仕上がりがきれいか汚いかは、建築の知識がない人でももちろん分かります。
でも、なかなか業者さんに言いにくいこともあり又、どの程度まで要求してよいものか不安になったりします。
重松マンション管理士事務所が大規模修繕工事のサポートをする場合は、この当りの仕上がりに関することも、工事業者や設計事務所にきちんと話をします。
なぜなら、設計事務所も現場監督もプロですが、長い時間現場にいると慣れのあまり、小さな不具合などはつい見逃してしまう場合もあるからです。
工事の様子
▲これは、内壁についたシール材の汚れ。
たぶん子供が乾く前のシール材に触った後、壁にこすり付けたのではないかと思います。
▲この場合は、溶剤を使用して簡単に落ちました。
▲これは、扉の枠の塗装の剥がれです。
最終の仕上げ前に気がつきましたが、扉と枠が直接当たっているので、何回塗ってもいずれはこのような状態になります。
▲最終仕上げの後に、小さな戸当りパッキンをつけて、扉と枠が直接ぶつからないようにしました。
▲新しく塗装した壁面ですが、赤いテープを張ってある箇所は、設計事務所の検査で不具合指摘を受けた箇所です。
写真では分かりにくいのですが、塗膜が完全に塗られておらず、一部に下地が見えている箇所がありました。
▲これも再施工できれいになりました。
▲これは、タイル面と塗装面の取り合い箇所の仕上げ不良です。
マスキングが不完全だったので、塗装材料がタイルの目地に入り込んでしまいました。
見た目が非常にみっともなく見えます。
▲目地に入り込んだ塗料を落とすのは結構大変だったようですが、きれいに仕上がりました。

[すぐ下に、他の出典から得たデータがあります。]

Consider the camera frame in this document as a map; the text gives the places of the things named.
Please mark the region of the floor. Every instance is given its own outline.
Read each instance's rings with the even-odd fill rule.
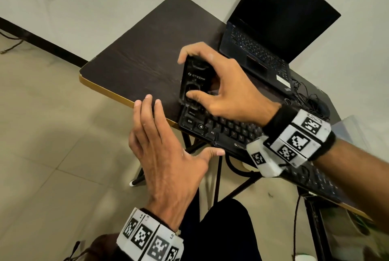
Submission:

場合によっては、目地の塗りなおしをして対応することもあります。
▲これは、床面に落ちた塗装材料の汚れです。
床面の養生をきちんとしておけば防げた不具合です。
▲下地が塩ビシートなので、溶剤を使用することができず、根気よく手作業で汚れを落とすことになりましたが、きれいになりました。
▲これも、典型的な取り合い箇所の不具合です。
▲時間をかけてなんとかきれいになりました。